O relatório foi elaborado pela 17ª Delegacia de Polícia de Taguatinga Norte e encaminhado ao Supremo Tribunal Federal.
Segundo a investigação, Bolsonaro não foi indiciado porque não foram encontrados elementos que caracterizassem o crime de posse ilegal de arma de fogo.
A Polícia Civil apontou que a pistola tinha registro válido, confirmado pelo Exército, e que não havia restrições que impedissem o ex-presidente de mantê-la em sua residência.
Já o agente do GSI Estácio Leite da Silva Filho foi indiciado por porte ilegal de arma de fogo de uso restrito.
Para a PCDF, embora o agente tivesse porte funcional, ele transportava uma arma registrada em nome de outra pessoa, em desacordo com o Estatuto do Desarmamento.
Em depoimento, Bolsonaro afirmou que possuía registro da pistola por ser capitão do Exército.
O ex-presidente relatou que, após uma operação da Polícia Federal realizada no ano passado, todas as armas dele foram apreendidas, mas uma pistola teria permanecido na residência com autorização.
Bolsonaro também declarou que chamou o agente do GSI para verificar uma pane no armamento.
Segundo ele, o militar teria retirado a arma da residência sem sua autorização.

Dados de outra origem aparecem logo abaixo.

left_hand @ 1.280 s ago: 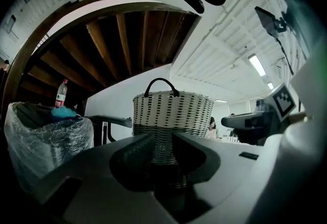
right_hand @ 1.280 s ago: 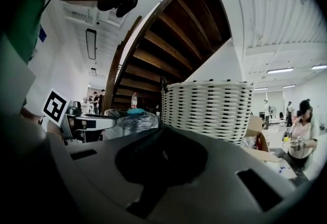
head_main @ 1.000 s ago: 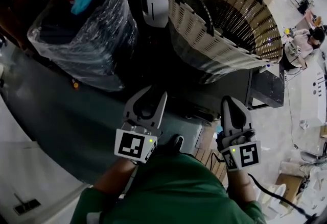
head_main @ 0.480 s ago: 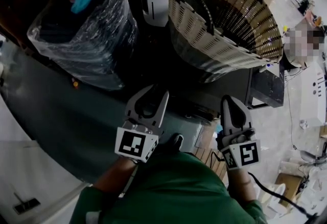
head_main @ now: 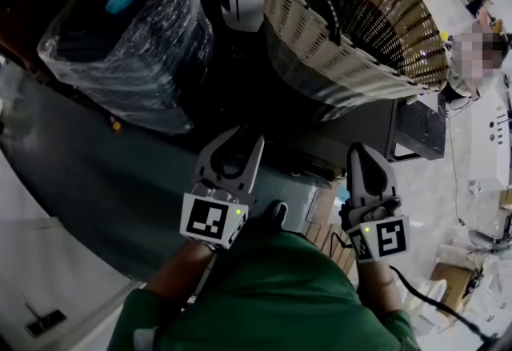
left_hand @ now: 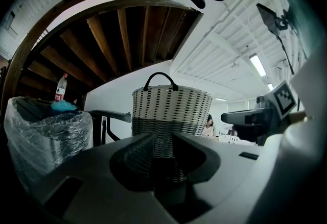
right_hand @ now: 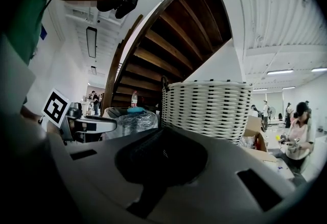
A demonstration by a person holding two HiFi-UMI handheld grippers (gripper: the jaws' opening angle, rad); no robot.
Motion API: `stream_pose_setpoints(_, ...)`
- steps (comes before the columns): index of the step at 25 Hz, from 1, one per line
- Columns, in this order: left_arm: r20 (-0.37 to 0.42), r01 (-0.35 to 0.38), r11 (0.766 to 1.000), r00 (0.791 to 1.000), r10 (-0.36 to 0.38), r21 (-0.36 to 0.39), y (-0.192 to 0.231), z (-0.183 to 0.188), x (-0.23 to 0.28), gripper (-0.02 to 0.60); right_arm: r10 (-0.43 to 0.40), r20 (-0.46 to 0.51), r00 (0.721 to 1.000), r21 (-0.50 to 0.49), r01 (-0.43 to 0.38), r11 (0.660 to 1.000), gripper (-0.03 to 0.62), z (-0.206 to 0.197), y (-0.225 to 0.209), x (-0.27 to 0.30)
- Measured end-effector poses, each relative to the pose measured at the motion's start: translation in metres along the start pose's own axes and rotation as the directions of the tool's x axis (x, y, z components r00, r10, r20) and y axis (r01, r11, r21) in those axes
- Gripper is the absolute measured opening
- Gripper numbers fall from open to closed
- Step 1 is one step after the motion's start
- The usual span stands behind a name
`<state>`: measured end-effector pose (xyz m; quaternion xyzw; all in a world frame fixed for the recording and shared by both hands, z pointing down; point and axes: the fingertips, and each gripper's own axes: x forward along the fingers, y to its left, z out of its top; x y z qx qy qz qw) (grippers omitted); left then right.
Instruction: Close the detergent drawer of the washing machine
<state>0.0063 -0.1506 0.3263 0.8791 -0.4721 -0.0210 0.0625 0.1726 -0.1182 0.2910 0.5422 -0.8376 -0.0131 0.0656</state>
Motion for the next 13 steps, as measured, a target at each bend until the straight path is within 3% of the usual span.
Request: stream_pose_setpoints(13,-0.022,0.02,1.0,1.0,-0.02,-0.003,0.011,-0.011,0.002,0.12,-0.028,-0.015,0.999,-0.005,0.028,1.0,0.021,-0.005,0.006,0.002)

O ex-presidente disse ainda que só soube que a pistola havia sido levada para fora de casa quando foi informado da apreensão durante a blitz.
Após receber a conclusão do inquérito, o ministro Alexandre de Moraes, do Supremo Tribunal Federal, abriu prazo de 48 horas para manifestação da Procuradoria-Geral da República e da defesa.
O caso ainda pode ter desdobramentos no âmbito da execução penal, já que Bolsonaro cumpre prisão domiciliar.